Exercise:
For the material below, set down exactly the lines between the one containing "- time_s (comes" and the last line, both included, leaving every picture out.

Dataset excerpt:
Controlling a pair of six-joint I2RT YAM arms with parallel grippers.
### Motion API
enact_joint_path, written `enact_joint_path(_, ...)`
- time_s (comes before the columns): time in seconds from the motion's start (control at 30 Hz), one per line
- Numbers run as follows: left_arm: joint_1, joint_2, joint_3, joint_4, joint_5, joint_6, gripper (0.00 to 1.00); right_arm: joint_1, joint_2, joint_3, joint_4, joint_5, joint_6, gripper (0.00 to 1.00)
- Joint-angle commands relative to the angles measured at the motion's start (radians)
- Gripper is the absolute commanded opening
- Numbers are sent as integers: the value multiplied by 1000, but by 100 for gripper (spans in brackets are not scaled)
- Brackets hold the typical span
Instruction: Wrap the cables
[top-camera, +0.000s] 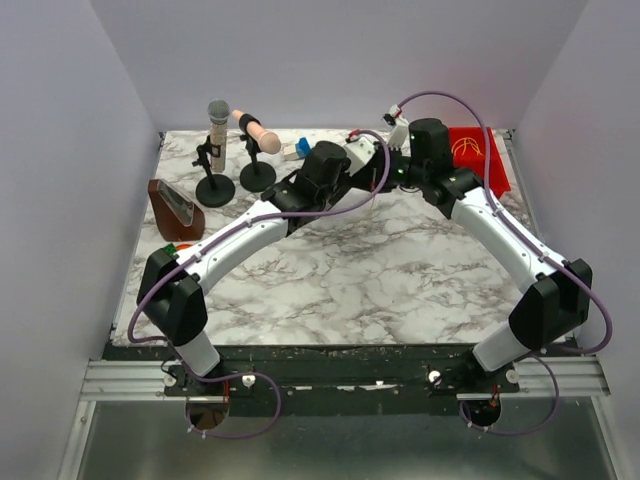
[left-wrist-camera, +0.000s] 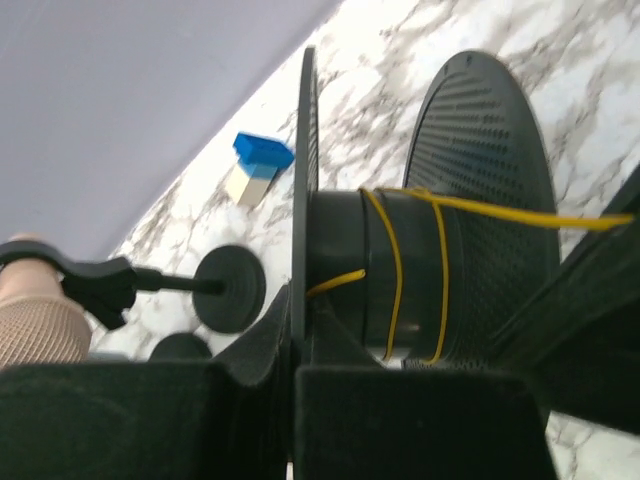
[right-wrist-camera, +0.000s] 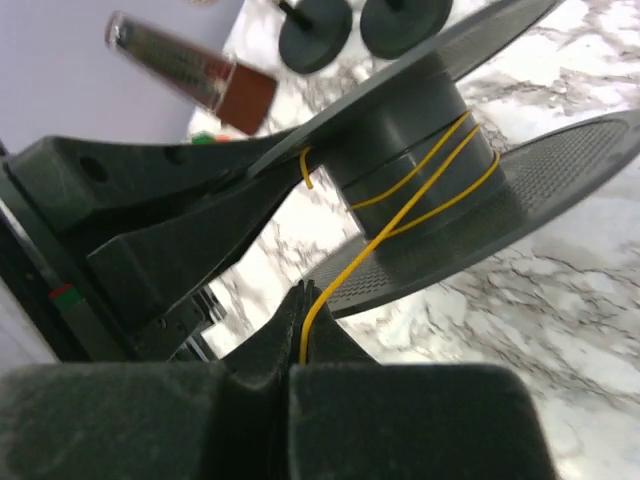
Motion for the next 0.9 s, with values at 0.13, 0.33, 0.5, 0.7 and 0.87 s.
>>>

Response below:
- time_s (comes before the columns): time in seconds from the motion's start (control at 30 Hz), one per line
- Numbers run as follows: left_arm: joint_1, joint_2, joint_3, joint_4, joint_5, joint_6, gripper (0.00 to 1.00); right_arm: joint_1, joint_2, joint_3, joint_4, joint_5, joint_6, gripper (0.00 to 1.00)
- Joint-angle commands relative to the angles measured at the motion's start (radians)
- Gripper is the absolute commanded opening
- Numbers are sent as integers: the value multiplied by 1000, but by 100 for gripper (spans in brackets are not scaled)
- Brackets hold the typical span
Instruction: Wrap the cables
[top-camera, +0.000s] 
[left-wrist-camera, +0.000s] 
[right-wrist-camera, +0.000s] 
Motion for the next 0.9 s, with values at 0.13, 0.33, 0.5, 0.7 and 0.87 s.
>>>

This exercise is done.